**THE PROBLEM:** Write out, from the entries below, exactly the lines that run between the lines holding "Would you kindly segment the brown" and "Would you kindly segment the black gripper finger", inclusive, and stop there.
BEGIN
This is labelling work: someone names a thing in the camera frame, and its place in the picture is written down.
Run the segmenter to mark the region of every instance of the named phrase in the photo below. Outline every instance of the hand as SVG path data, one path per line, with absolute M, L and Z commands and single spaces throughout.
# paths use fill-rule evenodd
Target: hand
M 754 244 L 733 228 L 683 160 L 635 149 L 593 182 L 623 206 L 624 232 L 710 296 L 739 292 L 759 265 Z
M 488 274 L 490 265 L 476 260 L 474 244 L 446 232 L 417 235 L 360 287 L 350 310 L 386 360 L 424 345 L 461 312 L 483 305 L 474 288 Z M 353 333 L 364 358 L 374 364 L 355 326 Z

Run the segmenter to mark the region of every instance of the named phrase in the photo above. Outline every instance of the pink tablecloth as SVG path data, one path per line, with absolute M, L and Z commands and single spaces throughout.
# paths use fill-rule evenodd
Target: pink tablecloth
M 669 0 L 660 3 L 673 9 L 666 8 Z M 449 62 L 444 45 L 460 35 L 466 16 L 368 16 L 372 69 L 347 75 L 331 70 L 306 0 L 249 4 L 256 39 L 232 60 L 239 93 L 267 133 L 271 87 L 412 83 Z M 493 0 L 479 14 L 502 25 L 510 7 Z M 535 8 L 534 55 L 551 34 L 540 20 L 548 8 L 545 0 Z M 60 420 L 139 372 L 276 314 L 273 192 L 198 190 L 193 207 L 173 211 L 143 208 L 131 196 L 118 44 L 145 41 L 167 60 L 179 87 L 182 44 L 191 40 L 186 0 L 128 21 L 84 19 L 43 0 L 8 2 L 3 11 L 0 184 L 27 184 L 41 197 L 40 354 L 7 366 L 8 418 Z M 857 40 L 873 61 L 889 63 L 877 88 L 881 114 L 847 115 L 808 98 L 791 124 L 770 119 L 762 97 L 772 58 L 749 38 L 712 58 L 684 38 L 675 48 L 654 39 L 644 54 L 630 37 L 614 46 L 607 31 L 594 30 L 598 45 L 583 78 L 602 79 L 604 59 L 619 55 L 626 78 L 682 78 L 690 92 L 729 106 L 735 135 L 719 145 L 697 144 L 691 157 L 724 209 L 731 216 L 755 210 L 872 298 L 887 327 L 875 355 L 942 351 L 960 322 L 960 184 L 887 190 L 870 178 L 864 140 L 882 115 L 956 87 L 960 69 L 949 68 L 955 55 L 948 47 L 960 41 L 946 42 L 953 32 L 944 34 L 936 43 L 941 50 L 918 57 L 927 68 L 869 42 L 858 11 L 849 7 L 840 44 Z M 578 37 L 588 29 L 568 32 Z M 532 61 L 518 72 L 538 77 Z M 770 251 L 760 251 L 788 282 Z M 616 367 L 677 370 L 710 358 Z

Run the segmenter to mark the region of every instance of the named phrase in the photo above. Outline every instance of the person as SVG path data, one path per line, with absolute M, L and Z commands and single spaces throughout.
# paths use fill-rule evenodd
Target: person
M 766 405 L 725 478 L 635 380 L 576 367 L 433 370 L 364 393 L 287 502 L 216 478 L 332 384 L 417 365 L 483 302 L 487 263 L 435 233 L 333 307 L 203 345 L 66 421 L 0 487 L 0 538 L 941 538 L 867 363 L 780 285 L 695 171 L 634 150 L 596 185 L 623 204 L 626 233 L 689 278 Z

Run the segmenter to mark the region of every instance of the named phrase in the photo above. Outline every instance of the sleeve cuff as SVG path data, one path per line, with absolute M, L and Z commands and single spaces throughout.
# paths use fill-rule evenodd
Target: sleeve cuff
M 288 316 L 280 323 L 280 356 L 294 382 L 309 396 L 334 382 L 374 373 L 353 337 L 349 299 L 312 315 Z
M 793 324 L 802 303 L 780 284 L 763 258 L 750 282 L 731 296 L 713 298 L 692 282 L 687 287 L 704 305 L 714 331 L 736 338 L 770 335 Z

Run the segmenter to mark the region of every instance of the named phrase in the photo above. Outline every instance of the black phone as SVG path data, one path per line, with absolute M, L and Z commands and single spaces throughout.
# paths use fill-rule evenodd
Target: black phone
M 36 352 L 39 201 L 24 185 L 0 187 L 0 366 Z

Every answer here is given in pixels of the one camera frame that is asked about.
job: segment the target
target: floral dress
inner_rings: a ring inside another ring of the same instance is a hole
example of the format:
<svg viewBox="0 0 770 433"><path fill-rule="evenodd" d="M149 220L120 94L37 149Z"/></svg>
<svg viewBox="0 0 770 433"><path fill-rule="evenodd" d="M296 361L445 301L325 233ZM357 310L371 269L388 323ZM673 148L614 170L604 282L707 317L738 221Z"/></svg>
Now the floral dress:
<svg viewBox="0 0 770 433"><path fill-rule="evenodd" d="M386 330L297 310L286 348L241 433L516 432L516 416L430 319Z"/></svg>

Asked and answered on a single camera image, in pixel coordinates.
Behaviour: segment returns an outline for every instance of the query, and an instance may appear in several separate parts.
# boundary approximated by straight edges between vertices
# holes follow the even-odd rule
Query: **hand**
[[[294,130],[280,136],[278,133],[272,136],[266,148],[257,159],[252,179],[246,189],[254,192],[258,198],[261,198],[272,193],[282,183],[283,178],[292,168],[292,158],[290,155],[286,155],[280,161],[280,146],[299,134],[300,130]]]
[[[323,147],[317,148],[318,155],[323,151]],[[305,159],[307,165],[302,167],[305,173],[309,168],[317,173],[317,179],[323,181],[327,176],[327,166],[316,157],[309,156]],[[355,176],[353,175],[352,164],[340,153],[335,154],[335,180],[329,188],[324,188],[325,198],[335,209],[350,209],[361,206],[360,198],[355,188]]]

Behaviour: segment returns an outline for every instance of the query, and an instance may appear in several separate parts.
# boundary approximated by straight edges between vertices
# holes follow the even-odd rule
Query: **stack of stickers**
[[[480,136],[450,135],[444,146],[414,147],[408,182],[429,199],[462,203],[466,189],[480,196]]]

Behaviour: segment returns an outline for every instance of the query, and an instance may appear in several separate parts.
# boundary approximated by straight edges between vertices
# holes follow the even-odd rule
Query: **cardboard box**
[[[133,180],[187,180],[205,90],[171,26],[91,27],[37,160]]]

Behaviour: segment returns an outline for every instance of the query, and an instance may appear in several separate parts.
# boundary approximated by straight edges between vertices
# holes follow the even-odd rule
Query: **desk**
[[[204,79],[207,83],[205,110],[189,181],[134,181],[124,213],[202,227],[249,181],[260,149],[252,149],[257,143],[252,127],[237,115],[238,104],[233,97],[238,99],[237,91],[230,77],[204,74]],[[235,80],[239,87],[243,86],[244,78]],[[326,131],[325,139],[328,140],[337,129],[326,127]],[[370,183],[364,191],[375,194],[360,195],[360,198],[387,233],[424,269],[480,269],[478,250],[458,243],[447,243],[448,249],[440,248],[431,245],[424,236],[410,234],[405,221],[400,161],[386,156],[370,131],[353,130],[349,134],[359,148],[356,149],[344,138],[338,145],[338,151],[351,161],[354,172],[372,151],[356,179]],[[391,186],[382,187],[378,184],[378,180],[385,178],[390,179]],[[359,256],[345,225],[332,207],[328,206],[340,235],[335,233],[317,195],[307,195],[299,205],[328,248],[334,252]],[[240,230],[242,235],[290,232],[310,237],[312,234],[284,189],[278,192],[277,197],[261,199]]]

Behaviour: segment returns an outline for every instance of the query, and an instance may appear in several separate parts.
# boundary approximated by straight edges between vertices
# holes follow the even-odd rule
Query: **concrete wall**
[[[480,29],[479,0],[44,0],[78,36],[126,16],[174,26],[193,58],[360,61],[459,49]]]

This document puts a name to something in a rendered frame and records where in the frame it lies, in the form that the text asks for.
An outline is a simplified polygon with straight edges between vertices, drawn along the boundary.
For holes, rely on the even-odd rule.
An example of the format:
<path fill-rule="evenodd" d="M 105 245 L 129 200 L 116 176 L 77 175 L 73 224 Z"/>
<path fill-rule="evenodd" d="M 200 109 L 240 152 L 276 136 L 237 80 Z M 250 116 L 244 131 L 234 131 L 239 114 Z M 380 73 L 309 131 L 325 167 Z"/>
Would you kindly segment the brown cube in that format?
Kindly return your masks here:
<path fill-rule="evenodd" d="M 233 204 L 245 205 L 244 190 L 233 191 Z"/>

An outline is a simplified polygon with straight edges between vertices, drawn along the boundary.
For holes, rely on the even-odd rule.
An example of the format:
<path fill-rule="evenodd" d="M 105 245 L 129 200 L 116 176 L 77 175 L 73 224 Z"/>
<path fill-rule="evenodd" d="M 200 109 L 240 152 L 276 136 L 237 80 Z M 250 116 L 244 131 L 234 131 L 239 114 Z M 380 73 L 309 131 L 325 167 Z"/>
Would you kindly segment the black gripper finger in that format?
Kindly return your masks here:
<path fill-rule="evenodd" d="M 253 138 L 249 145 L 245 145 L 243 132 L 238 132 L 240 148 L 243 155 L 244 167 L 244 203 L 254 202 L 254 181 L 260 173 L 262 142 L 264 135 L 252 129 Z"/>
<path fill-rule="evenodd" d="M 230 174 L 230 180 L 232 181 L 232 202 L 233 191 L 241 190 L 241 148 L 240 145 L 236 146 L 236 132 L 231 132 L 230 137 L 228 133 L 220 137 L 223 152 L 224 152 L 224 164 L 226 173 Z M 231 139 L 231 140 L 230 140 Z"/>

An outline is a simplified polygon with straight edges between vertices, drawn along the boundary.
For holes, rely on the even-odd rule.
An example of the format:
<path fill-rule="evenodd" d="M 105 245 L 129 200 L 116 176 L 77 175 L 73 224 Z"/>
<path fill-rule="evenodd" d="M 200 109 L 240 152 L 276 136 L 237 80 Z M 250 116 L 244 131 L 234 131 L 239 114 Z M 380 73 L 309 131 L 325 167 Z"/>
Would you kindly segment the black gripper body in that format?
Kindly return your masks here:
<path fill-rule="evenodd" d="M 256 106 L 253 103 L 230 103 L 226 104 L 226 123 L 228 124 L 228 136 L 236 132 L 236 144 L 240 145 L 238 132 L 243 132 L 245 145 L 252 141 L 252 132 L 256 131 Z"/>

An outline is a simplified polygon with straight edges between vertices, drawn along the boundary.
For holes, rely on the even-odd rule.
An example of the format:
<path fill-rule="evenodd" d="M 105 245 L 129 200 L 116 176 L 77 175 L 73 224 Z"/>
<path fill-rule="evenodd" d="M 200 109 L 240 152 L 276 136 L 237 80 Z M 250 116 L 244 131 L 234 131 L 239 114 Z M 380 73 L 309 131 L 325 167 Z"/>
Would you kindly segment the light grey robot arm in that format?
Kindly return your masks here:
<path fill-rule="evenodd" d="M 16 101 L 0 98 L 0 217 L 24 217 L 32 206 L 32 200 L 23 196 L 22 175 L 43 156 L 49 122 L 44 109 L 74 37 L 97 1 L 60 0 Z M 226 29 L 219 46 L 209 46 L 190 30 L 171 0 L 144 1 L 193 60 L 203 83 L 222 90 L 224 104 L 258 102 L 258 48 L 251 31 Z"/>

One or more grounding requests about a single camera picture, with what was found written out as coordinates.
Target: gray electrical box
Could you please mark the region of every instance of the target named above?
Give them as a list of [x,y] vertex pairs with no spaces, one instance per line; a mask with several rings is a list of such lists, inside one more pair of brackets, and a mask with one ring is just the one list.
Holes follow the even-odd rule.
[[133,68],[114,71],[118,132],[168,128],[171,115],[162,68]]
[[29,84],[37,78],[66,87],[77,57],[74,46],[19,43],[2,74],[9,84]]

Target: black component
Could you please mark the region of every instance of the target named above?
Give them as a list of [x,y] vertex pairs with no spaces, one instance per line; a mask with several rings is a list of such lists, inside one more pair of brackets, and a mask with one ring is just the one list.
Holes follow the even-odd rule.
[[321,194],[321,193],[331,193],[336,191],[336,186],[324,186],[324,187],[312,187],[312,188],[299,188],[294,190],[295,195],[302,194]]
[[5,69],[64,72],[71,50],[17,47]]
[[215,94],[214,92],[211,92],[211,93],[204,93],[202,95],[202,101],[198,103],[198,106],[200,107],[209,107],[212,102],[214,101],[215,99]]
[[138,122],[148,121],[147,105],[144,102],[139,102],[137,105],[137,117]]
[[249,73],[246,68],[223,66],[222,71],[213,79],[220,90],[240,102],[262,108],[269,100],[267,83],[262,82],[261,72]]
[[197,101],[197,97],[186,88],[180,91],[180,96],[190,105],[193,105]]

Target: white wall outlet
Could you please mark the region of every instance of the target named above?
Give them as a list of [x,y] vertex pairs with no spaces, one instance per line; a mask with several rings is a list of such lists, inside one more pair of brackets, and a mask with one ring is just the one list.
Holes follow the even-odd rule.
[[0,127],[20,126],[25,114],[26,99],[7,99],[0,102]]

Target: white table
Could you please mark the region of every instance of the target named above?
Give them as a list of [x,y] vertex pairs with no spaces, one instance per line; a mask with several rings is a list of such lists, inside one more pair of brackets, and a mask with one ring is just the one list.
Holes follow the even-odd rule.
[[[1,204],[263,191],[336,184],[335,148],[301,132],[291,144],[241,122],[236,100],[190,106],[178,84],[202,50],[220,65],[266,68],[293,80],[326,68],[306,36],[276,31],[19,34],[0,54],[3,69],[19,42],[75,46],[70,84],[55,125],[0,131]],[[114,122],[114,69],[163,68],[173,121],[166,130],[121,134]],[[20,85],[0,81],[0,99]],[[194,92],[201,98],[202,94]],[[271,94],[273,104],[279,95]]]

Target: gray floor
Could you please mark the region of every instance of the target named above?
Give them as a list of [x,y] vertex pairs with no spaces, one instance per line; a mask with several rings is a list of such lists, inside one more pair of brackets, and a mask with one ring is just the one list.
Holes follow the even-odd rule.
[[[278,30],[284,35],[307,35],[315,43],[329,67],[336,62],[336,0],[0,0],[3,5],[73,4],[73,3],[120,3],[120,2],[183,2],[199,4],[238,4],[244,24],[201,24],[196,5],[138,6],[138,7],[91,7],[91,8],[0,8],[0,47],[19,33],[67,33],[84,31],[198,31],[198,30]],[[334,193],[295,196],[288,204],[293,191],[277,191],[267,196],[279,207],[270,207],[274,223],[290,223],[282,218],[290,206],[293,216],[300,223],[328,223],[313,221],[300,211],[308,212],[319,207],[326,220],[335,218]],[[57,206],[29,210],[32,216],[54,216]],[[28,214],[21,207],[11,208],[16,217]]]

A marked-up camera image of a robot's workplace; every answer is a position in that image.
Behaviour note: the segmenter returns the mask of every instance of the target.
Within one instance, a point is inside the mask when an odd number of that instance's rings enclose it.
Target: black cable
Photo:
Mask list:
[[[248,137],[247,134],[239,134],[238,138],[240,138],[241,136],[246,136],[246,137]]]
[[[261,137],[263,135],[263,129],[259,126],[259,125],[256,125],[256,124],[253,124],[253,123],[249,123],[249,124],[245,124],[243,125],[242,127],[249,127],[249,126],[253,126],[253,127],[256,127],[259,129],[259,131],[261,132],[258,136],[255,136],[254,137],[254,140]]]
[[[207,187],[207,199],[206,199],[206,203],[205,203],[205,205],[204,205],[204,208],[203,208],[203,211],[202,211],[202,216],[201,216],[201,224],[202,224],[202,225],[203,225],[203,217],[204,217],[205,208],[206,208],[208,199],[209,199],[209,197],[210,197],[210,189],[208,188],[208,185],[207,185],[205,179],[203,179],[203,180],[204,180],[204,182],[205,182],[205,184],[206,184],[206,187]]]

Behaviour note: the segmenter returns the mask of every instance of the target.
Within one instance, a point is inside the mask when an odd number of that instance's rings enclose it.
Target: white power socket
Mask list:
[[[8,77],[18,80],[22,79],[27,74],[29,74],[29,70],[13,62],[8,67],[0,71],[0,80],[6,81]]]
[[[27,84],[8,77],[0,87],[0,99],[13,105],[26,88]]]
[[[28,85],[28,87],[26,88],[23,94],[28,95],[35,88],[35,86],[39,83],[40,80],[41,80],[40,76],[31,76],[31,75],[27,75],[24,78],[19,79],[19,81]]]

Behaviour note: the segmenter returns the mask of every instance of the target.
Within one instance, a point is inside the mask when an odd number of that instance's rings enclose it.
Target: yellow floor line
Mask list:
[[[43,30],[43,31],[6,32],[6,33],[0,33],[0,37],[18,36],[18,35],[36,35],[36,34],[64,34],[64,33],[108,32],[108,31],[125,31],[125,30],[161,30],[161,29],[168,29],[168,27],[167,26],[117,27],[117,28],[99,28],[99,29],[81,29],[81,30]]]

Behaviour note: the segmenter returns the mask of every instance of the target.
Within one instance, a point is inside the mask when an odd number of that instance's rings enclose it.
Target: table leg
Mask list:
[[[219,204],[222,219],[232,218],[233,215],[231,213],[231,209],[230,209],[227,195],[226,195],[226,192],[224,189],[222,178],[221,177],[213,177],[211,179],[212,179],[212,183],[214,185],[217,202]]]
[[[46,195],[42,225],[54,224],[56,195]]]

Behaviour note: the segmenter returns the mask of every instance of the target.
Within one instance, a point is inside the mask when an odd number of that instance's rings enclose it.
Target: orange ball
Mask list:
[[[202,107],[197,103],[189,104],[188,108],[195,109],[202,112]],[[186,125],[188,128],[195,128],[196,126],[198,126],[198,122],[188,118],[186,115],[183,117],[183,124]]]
END
**ANSWER TO THE PROBLEM:**
Would you kindly segment the brown cube in that format?
Kindly return your masks here:
<path fill-rule="evenodd" d="M 233 204 L 245 205 L 244 190 L 233 191 Z"/>

An outline is a simplified polygon with straight edges between vertices, drawn along the boundary.
For holes, rely on the even-odd rule.
An example of the format:
<path fill-rule="evenodd" d="M 105 245 L 129 200 L 116 176 L 77 175 L 73 224 Z"/>
<path fill-rule="evenodd" d="M 200 109 L 240 152 L 276 136 L 237 80 Z M 250 116 L 244 131 L 234 131 L 239 114 Z M 380 73 L 309 131 L 325 167 Z"/>
Would you kindly segment the black gripper finger in that format?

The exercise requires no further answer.